Alternative mRNA splicing is a highly regulated process that is often disrupted in cancer, wherein core components of the pre-mRNA splicing machinery may also be mutated. Several families of natural compounds display antitumor activity that is thought to depend on their action on core components of the pre-mRNA splicing machinery. In particular, spliceostatin A (SSA) and its synthetic derivatives meayamycin and the sudemycins were previously identified to target SFB1, which is involved in 3′ splice-site recognition. To gain detailed insights into how specific drugs modulate splicing and cancer cell viability, Vigevani et al. first established that sudemycin C1 can affect alternative splicing events of two genes—MCL1 and PDCD10—to different extents, and that the differential effect was imparted by specific sequences surrounding the splice sites. The authors next assessed the effect of the structurally related SSA and two sudemycins on transcriptome-wide splicing by sequencing both steady state and nascent RNA following drug treatment.
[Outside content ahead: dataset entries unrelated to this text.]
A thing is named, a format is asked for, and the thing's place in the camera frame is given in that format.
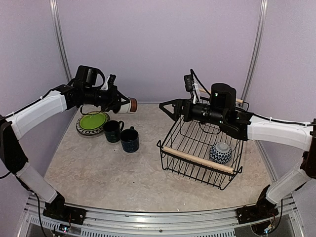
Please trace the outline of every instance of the vertical metal post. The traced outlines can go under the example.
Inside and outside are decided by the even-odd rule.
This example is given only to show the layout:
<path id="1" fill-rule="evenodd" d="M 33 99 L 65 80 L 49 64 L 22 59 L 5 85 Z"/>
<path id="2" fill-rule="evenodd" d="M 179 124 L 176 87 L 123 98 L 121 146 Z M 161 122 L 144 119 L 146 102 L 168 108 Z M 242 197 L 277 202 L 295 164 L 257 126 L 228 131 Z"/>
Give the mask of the vertical metal post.
<path id="1" fill-rule="evenodd" d="M 260 7 L 260 13 L 259 13 L 259 21 L 258 21 L 258 27 L 257 27 L 257 33 L 255 38 L 255 44 L 252 50 L 250 65 L 247 73 L 247 78 L 245 82 L 245 86 L 242 91 L 241 99 L 246 100 L 247 95 L 249 93 L 251 81 L 253 78 L 253 74 L 255 71 L 259 51 L 260 51 L 260 44 L 261 44 L 261 38 L 263 35 L 263 29 L 266 21 L 266 15 L 267 15 L 267 6 L 268 6 L 268 0 L 261 0 L 261 7 Z"/>
<path id="2" fill-rule="evenodd" d="M 52 18 L 53 18 L 53 24 L 54 24 L 54 28 L 55 28 L 55 33 L 56 33 L 60 57 L 61 57 L 61 60 L 62 60 L 63 66 L 64 66 L 67 81 L 69 82 L 72 79 L 72 75 L 70 72 L 68 59 L 67 59 L 67 55 L 66 55 L 66 50 L 65 50 L 65 46 L 64 46 L 64 41 L 63 41 L 63 35 L 62 35 L 62 31 L 61 31 L 57 0 L 49 0 L 49 3 L 50 3 L 50 10 L 51 10 Z"/>

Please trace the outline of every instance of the black mug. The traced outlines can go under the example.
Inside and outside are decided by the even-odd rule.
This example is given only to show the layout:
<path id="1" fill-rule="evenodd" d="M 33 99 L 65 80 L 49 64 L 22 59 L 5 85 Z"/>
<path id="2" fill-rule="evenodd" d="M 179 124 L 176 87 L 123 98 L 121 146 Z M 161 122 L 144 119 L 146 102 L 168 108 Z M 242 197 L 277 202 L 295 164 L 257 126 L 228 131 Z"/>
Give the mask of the black mug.
<path id="1" fill-rule="evenodd" d="M 123 128 L 124 128 L 123 121 L 118 122 L 115 120 L 110 120 L 103 125 L 103 131 L 105 133 L 105 137 L 111 143 L 118 142 L 120 140 L 120 135 Z"/>
<path id="2" fill-rule="evenodd" d="M 138 132 L 134 127 L 125 129 L 120 135 L 120 142 L 122 143 L 124 151 L 128 153 L 137 151 L 139 148 Z"/>

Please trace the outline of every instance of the stack of plates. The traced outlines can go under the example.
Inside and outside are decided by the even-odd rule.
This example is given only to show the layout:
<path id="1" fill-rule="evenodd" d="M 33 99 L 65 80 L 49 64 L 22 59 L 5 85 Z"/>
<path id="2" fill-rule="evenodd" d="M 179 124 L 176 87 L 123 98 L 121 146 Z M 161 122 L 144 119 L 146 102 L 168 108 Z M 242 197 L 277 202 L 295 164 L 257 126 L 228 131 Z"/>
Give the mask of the stack of plates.
<path id="1" fill-rule="evenodd" d="M 110 116 L 107 113 L 92 111 L 78 119 L 76 129 L 82 135 L 95 135 L 102 132 L 103 125 L 109 120 Z"/>

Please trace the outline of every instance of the wall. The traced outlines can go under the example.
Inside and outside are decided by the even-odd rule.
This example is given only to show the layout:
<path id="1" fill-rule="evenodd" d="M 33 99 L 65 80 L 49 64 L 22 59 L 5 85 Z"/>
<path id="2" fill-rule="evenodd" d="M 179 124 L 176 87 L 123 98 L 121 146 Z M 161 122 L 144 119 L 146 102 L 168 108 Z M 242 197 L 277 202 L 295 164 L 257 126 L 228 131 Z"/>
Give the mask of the wall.
<path id="1" fill-rule="evenodd" d="M 271 0 L 260 54 L 248 96 L 251 111 L 278 119 L 316 118 L 316 2 Z M 264 142 L 278 177 L 301 161 L 302 152 Z M 307 236 L 316 233 L 316 181 L 294 199 Z"/>
<path id="2" fill-rule="evenodd" d="M 49 1 L 3 1 L 0 7 L 0 114 L 6 115 L 66 83 L 53 31 Z M 74 111 L 43 122 L 21 144 L 30 163 L 42 175 Z M 0 162 L 0 175 L 7 172 Z M 0 235 L 17 234 L 17 224 L 29 193 L 13 175 L 0 180 Z"/>
<path id="3" fill-rule="evenodd" d="M 260 1 L 58 1 L 72 74 L 80 64 L 117 75 L 140 102 L 187 98 L 193 68 L 210 88 L 242 87 L 254 45 Z"/>

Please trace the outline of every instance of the beige table surface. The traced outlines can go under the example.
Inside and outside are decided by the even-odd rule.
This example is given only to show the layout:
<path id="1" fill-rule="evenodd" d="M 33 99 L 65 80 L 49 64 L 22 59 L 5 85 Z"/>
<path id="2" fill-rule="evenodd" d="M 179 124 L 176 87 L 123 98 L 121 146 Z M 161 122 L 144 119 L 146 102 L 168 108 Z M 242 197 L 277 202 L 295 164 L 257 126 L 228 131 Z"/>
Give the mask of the beige table surface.
<path id="1" fill-rule="evenodd" d="M 173 121 L 158 105 L 139 105 L 136 114 L 109 113 L 125 128 L 139 132 L 140 149 L 132 154 L 109 144 L 103 133 L 80 135 L 77 112 L 46 173 L 46 180 L 66 202 L 114 210 L 175 212 L 212 210 L 255 203 L 270 183 L 256 145 L 244 143 L 242 174 L 221 191 L 161 168 L 159 148 Z"/>
Although SSA was more potent than the sudemycins for inducing exon skipping, the sudemycins had a stronger effect on the process, and those effects were modulated by sequence context. Though the precise molecular mechanisms behind these drug-specific effects on splicing remain unclear, the results suggest that it may be possible to identify drugs that selectively regulate splicing to be therapeutically beneficial.